2

I am trying to select the rows from a table by 'group by' and ignoring the first row got by sorting the data by date. The sorting should be done by a date field, to ignore the newest entry and returning the old ones for the group.

The table looks like

+----+------------+-------------+-----------+
| id | updated on | group_name  | list_name |
+----+------------+----------------+--------+
| 1  | 2013-04-03 | g1          | l1        |
| 2  | 2013-03-21 | g2          | l1        |
| 3  | 2013-02-26 | g2          | l1        |
| 4  | 2013-02-21 | g1          | l1        |
| 5  | 2013-02-20 | g1          | l1        |
| 6  | 2013-01-09 | g2          | l2        |
| 7  | 2013-01-10 | g2          | l2        |
| 8  | 2012-12-11 | g1          | l1        |
+----+------------+-------------+-----------+

http://www.sqlfiddle.com/#!2/cec99/1

So, basically, I just want to return ids (3,4,5,6,8) as those are the oldest in the group_name and list_name. Ignoring the latest entry and returning the old ones by grouping it based on group_name and list_name

I am not able to write sql for this problem. I know order by will not work with group by. Please help me in figuring out a solution.

Thanks

And also, is there a way to do this without using subqueries?

user2436575
  • 31
  • 1
  • 4

3 Answers3

2

Something like the following to get only the rows that are the minimum date for a specific row:

select a.ID, a.updated_on, a.group_name, list_name
from data a 
where
a.updated_on < 
(
select max(updated_on)
from data 
group by group_name having group_name = a.group_name
);

SQL Fiddle: http://www.sqlfiddle.com/#!2/00d43/10

Update (based on your reqs)

select a.ID, a.updated_on, a.group_name, list_name
from data a 
where
a.updated_on < 
(
select max(updated_on)
from data 
group by group_name, list_name having group_name = a.group_name
  and list_name = a.list_name
);

See: http://www.sqlfiddle.com/#!2/cec99/3

Update (To not use Correlated Subquery but Simple subquery)

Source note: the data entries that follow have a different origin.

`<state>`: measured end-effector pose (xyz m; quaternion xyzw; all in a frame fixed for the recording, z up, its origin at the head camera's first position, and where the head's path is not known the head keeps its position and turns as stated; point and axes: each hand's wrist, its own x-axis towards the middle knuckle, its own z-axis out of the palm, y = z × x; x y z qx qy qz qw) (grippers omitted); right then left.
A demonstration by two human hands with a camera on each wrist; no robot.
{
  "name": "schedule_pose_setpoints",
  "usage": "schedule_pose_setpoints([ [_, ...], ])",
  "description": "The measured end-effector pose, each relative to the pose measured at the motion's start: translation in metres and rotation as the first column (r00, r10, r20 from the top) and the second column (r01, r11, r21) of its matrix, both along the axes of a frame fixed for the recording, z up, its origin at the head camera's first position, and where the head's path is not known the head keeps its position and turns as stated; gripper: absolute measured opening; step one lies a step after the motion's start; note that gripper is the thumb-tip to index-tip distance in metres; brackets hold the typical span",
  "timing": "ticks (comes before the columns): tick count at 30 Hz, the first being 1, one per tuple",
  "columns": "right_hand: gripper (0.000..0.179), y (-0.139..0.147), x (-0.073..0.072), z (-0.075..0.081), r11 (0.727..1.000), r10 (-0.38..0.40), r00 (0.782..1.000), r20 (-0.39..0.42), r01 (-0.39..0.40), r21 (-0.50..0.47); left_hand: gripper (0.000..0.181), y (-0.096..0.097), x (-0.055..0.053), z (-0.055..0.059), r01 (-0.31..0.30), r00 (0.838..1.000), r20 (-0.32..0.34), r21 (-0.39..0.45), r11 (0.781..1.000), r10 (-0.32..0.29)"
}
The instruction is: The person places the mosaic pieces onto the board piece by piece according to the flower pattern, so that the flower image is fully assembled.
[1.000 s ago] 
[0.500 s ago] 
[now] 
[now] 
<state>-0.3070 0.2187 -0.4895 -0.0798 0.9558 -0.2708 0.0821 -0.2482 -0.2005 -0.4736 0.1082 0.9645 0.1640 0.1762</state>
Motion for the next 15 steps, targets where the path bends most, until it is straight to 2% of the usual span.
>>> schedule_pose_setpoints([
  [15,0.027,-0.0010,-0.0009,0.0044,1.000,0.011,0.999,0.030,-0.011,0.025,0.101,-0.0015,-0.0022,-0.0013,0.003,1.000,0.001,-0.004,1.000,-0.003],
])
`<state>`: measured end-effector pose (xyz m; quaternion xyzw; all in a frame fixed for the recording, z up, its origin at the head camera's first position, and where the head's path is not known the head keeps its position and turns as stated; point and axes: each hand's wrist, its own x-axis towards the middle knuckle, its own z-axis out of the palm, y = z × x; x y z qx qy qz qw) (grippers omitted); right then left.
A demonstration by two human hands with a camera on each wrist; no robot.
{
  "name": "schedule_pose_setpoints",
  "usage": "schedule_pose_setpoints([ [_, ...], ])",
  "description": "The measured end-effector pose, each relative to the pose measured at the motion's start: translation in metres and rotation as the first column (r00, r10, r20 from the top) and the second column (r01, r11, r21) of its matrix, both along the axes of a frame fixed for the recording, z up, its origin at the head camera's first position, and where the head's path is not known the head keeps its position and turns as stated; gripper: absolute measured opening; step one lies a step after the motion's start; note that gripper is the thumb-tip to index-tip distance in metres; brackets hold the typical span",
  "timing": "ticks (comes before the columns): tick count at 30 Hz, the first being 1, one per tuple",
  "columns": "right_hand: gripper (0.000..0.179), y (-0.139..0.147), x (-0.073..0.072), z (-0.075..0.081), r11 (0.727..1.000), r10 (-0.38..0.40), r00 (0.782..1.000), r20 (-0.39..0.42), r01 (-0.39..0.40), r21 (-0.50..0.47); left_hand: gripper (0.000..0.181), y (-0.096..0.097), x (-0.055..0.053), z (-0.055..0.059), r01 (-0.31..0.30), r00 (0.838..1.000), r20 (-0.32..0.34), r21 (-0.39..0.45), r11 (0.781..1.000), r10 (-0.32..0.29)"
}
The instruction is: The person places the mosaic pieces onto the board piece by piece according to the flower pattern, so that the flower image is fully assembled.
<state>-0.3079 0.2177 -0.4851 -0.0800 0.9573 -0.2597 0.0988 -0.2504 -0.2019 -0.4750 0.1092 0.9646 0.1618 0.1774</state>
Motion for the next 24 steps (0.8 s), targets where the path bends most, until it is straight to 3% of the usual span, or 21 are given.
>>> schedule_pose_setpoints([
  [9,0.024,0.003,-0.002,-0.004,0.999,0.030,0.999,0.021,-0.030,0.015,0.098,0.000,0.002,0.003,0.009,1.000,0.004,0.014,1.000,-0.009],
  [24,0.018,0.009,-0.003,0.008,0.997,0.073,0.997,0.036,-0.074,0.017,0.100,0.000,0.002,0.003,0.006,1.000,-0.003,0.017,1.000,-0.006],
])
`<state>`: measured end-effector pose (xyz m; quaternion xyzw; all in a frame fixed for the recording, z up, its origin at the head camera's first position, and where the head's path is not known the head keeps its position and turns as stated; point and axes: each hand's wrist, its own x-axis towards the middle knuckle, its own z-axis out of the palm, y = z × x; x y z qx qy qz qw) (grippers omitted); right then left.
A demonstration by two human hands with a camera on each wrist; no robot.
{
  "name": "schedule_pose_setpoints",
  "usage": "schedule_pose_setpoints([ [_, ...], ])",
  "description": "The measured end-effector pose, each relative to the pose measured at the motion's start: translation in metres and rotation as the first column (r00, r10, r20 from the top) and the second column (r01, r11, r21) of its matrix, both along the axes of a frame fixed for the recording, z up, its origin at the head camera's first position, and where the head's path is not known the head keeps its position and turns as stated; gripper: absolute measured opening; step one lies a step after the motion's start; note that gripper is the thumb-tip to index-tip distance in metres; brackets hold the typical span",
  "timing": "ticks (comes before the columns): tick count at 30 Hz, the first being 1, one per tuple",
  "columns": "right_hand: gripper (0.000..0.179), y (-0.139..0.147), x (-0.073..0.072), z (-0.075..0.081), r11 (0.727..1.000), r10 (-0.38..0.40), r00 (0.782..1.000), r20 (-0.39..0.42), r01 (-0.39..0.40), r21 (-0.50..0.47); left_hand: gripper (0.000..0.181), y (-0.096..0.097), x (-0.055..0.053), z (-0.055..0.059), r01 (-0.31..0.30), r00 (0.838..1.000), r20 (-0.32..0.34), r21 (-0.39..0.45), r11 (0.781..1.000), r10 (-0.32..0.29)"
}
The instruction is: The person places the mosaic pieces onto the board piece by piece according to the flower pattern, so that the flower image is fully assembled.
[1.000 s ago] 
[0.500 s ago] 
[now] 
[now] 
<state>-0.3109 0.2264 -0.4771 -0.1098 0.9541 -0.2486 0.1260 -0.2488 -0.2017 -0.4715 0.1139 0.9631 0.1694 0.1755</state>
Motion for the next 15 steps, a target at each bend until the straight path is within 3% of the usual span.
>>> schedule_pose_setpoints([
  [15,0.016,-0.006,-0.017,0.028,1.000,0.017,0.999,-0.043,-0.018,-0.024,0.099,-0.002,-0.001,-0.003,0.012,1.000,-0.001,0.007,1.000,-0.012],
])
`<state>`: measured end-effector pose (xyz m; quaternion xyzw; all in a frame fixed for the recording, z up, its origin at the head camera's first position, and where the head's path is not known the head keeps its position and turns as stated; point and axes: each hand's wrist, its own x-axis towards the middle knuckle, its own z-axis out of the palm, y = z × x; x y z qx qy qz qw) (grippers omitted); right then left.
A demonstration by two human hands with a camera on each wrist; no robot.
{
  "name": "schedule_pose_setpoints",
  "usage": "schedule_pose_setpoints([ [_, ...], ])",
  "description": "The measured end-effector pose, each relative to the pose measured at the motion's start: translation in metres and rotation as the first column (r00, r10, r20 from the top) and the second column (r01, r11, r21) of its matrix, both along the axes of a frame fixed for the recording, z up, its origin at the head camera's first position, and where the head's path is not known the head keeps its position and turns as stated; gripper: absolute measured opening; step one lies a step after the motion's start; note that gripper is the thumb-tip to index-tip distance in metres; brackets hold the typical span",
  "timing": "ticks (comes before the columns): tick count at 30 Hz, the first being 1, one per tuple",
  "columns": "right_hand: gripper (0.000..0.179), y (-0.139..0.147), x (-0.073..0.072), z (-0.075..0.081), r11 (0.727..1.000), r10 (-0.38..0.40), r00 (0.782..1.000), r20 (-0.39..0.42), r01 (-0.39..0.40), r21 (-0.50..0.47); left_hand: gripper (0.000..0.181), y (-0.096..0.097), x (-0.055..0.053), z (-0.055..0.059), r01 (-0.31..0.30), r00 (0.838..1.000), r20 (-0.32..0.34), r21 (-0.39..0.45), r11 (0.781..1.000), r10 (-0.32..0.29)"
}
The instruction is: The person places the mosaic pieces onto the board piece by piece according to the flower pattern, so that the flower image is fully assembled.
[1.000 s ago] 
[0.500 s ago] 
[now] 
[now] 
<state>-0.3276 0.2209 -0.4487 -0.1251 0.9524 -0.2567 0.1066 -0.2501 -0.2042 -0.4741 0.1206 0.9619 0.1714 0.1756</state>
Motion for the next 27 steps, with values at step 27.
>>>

Decided correlated subquery is too slow based on: Subqueries vs joins

So I changed to joining with a aliased temporary table based on nested query.

select a.ID, a.updated_on, a.group_name, a.list_name
from data a,
(
select group_name, list_name , max(updated_on) as MAX_DATE
from data 
group by group_name, list_name 
) as MAXDATE   
where
a.list_name = MAXDATE.list_name AND
a.group_name = MAXDATE.group_name AND
a.updated_on < MAXDATE.MAX_DATE
;

SQL Fiddle: http://www.sqlfiddle.com/#!2/5df64/8

Community
  • 1
  • 1
Menelaos
  • 23,508
  • 18
  • 90
  • 155
  • But I need all the entries of the group except the newest one – user2436575 May 30 '13 at 13:06
  • 1
    Oh ok...just a small edit is needed to play with the max instead :) There you go... smaller than the max aka newest entry... – Menelaos May 30 '13 at 13:07
  • Updated sqlfiddle with new data. Thanks for your answer. But its not what i expected. the return set should be (3,4,5,6,8). As id-7 is the newest in the group g2 & l2 – user2436575 May 30 '13 at 13:14
  • @user2436575 give me your link for the SQL Fiddle... I thought you wanted to ignore the newest entry PER group_name... you want to ignore the newest entry overall? – Menelaos May 30 '13 at 13:18
  • http://www.sqlfiddle.com/#!2/cec99/1 forgot to post link. I want to ignore the newest entry made for both group_name and list_name. should return only (3,4,5,6,8) in this case – user2436575 May 30 '13 at 13:24
  • See: http://www.sqlfiddle.com/#!2/cec99/3 . Please update your question to reflect your reqs better. – Menelaos May 30 '13 at 13:30
  • Ok thanks. is there a way to do this without using sub queries? because this table has 10 million records – user2436575 May 30 '13 at 13:33
  • @user2436575, could you run both queries on your data and post the results? – Menelaos May 31 '13 at 11:03
0

You could try using the following query (yes, it has a nested join, but maybe it helps).

SELECT ID FROM 
(select d1.ID FROM data d1 LEFT JOIN 
data d2 ON (d1.group_name = d2.group_name AND d1.list_name=d2.list_name AND 
d1.updated_on > d2.updated_on) WHERE d2.ID IS NULL) data_tmp;

CORRECTION:

SELECT DISTINCT(ID) FROM 
(select d1.* FROM data d1 LEFT JOIN 
data d2 ON (d1.group_name = d2.group_name AND d1.list_name=d2.list_name AND 
d1.updated_on < d2.updated_on) WHERE d2.ID IS NOT NULL) date_tmp;
David
  • 147
  • 4
  • Did you check what results it returns? According to: http://www.sqlfiddle.com/#!2/cec99/10 : {3,6,8} – Menelaos May 30 '13 at 15:25
  • I ran your query over 10,000 elements... there is a performance issue related to the unrary join.. 10,000 X 10,000 = 100,000,000 rows before where filter... :( – Menelaos May 31 '13 at 11:03
0
SELECT DISTINCT y.id 
  FROM data x 
  JOIN data y 
    ON y.group_name = x.group_name 
   AND y.list_name = x.list_name 
   AND y.updated_on < x.updated_on;
Strawberry
  • 33,750
  • 13
  • 40
  • 57